(Beginning of Records to process)

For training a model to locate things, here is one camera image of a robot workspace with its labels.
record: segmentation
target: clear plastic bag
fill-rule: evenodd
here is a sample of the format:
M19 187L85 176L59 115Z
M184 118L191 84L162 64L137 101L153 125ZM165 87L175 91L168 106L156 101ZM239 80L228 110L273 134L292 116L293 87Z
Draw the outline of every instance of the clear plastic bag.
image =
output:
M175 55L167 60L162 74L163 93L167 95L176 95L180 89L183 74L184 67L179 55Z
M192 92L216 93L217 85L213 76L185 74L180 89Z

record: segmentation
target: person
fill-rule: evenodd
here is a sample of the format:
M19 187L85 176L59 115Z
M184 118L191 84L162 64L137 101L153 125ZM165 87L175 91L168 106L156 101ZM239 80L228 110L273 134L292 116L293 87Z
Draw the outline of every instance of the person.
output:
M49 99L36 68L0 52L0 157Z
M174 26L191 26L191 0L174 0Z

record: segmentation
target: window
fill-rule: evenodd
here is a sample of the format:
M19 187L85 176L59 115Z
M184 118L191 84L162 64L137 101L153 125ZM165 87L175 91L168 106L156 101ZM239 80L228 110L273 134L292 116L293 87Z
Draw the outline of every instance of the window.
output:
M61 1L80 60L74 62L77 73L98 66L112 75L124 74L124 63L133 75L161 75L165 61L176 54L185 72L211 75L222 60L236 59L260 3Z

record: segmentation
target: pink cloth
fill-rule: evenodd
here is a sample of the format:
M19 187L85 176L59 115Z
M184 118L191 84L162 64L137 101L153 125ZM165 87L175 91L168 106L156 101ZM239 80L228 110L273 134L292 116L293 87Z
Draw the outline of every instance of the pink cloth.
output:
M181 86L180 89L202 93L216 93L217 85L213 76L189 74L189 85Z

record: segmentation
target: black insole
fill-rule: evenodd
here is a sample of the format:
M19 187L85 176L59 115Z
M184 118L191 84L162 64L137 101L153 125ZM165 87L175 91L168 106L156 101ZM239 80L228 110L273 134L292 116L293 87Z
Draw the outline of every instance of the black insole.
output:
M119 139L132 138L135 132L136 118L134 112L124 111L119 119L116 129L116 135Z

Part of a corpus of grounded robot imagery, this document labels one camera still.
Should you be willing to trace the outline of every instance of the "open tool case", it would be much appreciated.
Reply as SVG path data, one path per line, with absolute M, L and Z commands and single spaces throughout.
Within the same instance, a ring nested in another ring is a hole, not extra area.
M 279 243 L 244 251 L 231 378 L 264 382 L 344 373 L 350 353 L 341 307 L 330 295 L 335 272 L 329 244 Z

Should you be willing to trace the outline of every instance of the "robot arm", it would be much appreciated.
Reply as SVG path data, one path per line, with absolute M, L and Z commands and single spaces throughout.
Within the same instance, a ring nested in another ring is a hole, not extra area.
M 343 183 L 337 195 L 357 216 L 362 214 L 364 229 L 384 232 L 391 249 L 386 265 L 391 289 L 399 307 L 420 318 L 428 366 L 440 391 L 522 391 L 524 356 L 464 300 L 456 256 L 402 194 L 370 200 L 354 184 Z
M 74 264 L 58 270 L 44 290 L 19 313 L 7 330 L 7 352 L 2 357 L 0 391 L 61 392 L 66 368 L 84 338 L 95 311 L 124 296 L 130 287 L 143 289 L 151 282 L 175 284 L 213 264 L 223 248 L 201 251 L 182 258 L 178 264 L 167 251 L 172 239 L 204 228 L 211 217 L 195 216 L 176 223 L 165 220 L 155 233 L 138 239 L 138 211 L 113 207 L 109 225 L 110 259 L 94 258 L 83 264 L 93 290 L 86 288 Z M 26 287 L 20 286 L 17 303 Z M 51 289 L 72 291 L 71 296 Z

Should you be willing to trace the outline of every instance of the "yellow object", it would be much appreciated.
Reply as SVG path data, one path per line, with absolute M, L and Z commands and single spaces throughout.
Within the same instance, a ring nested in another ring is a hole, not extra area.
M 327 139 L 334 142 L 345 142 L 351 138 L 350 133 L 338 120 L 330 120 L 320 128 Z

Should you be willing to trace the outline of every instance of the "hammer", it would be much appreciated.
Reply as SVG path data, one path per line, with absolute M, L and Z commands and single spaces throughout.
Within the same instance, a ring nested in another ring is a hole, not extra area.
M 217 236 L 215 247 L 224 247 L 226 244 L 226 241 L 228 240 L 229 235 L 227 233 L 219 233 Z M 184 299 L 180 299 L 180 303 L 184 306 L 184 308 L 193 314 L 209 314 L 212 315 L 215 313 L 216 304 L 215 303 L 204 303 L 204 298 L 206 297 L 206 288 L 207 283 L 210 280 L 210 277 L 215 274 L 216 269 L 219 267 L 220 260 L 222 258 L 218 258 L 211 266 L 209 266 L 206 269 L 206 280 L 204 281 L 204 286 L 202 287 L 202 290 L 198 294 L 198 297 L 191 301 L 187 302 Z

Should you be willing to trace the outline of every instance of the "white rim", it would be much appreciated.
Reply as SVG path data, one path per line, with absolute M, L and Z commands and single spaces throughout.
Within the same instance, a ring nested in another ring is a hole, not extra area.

(End of Records to process)

Task directions => Go through the data and copy every line that includes "target".

Exercise output =>
target: clear plastic bag
target: person
target: window
target: pink cloth
target: black insole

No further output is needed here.